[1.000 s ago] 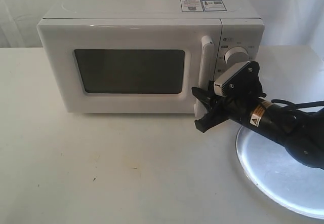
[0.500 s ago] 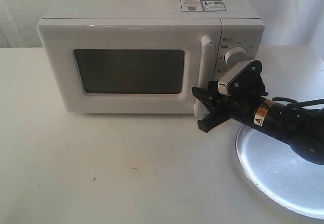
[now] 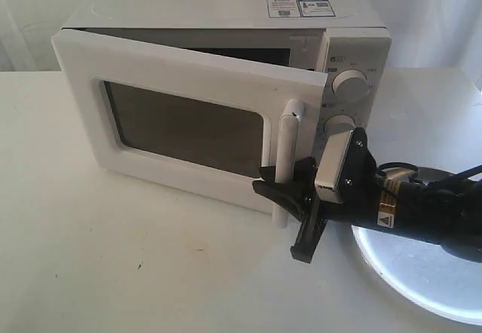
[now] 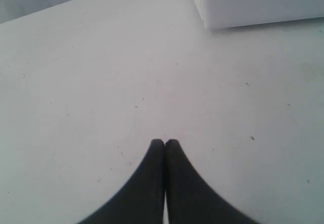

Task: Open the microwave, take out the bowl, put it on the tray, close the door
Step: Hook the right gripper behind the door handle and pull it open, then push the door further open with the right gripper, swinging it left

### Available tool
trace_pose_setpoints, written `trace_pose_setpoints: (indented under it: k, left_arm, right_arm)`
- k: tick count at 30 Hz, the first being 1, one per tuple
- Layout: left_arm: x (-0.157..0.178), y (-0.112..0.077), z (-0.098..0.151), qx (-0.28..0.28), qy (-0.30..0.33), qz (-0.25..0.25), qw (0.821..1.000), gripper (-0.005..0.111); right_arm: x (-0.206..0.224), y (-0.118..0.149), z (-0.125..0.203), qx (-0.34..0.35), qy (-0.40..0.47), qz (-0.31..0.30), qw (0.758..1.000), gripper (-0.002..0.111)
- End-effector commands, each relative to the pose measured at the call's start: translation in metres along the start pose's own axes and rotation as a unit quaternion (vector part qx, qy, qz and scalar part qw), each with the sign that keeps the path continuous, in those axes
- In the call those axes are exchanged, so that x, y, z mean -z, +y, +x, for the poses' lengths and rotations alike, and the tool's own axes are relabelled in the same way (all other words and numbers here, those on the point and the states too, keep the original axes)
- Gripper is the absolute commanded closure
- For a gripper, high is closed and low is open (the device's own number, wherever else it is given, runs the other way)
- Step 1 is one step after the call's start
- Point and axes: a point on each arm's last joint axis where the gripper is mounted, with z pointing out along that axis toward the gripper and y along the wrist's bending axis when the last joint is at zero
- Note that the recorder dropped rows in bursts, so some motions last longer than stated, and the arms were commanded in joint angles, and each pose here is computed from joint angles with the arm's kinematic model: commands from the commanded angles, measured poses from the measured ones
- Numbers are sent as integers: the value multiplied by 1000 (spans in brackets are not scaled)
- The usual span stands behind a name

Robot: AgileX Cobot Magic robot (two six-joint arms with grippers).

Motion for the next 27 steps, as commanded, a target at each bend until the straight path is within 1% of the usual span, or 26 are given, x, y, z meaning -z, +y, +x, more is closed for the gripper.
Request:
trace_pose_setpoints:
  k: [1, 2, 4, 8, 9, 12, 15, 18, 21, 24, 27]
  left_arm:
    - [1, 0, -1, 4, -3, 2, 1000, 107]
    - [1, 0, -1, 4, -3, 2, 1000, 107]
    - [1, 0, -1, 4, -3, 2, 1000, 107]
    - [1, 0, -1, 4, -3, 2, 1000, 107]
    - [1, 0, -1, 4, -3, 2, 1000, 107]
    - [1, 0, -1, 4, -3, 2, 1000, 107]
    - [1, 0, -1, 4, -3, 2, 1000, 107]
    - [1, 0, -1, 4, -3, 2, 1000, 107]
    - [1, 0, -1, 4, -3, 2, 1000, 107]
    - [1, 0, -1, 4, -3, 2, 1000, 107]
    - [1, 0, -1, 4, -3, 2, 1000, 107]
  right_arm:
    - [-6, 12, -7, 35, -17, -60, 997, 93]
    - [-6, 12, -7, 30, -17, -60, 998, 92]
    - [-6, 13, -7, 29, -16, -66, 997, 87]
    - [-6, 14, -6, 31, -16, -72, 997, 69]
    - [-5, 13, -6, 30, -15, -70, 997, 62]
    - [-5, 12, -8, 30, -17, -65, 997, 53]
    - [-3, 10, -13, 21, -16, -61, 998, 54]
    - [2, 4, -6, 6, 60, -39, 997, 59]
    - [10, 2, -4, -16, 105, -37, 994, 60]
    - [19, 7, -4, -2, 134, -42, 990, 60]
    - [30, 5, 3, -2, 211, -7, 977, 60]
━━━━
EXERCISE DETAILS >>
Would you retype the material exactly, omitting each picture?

TASK RESULT >>
[1.000 s ago] 
[0.500 s ago] 
[now] 
[now] 

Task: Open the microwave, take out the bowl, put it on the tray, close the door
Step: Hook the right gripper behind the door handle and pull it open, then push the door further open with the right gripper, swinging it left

### Available tool
trace_pose_setpoints, written `trace_pose_setpoints: (indented under it: k, left_arm, right_arm)`
- k: tick count at 30 Hz, the first being 1, one per tuple
- Layout: left_arm: x (-0.157..0.178), y (-0.112..0.077), z (-0.098..0.151), qx (-0.28..0.28), qy (-0.30..0.33), qz (-0.25..0.25), qw (0.821..1.000), gripper (-0.005..0.111); right_arm: x (-0.206..0.224), y (-0.118..0.149), z (-0.125..0.203), qx (-0.34..0.35), qy (-0.40..0.47), qz (-0.31..0.30), qw (0.758..1.000), gripper (-0.002..0.111)
- End-effector commands, each relative to the pose measured at the call's start: translation in metres along the start pose's own axes and rotation as a unit quaternion (vector part qx, qy, qz and scalar part qw), each with the sign that keeps the path continuous, in those axes
- In the call those axes are exchanged, so that x, y, z mean -z, +y, +x, for the poses' lengths and rotations alike, and the tool's own axes are relabelled in the same way (all other words and numbers here, those on the point and the states too, keep the original axes)
- Gripper is the absolute commanded closure
- For a gripper, high is closed and low is open (the device's own number, wherever else it is given, runs the other way)
- Step 1 is one step after the call's start
- Point and axes: a point on each arm's last joint axis where the gripper is mounted, with z pointing out along that axis toward the gripper and y along the wrist's bending axis when the last joint is at zero
- Note that the recorder dropped rows in bursts, so some motions last longer than stated, and the arms were commanded in joint angles, and each pose here is computed from joint angles with the arm's kinematic model: commands from the commanded angles, measured poses from the measured ones
- Numbers are sent as integers: the value multiplied by 1000 (spans in brackets are not scaled)
- The usual span stands behind a name

Robot: AgileX Cobot Magic robot (two six-joint arms with grippers).

Motion for the next 27 steps, as commanded, a target at each bend until the straight path is within 1% of the usual span, or 26 are given, x, y, z meaning -z, +y, +x, more is closed for the gripper.
Request:
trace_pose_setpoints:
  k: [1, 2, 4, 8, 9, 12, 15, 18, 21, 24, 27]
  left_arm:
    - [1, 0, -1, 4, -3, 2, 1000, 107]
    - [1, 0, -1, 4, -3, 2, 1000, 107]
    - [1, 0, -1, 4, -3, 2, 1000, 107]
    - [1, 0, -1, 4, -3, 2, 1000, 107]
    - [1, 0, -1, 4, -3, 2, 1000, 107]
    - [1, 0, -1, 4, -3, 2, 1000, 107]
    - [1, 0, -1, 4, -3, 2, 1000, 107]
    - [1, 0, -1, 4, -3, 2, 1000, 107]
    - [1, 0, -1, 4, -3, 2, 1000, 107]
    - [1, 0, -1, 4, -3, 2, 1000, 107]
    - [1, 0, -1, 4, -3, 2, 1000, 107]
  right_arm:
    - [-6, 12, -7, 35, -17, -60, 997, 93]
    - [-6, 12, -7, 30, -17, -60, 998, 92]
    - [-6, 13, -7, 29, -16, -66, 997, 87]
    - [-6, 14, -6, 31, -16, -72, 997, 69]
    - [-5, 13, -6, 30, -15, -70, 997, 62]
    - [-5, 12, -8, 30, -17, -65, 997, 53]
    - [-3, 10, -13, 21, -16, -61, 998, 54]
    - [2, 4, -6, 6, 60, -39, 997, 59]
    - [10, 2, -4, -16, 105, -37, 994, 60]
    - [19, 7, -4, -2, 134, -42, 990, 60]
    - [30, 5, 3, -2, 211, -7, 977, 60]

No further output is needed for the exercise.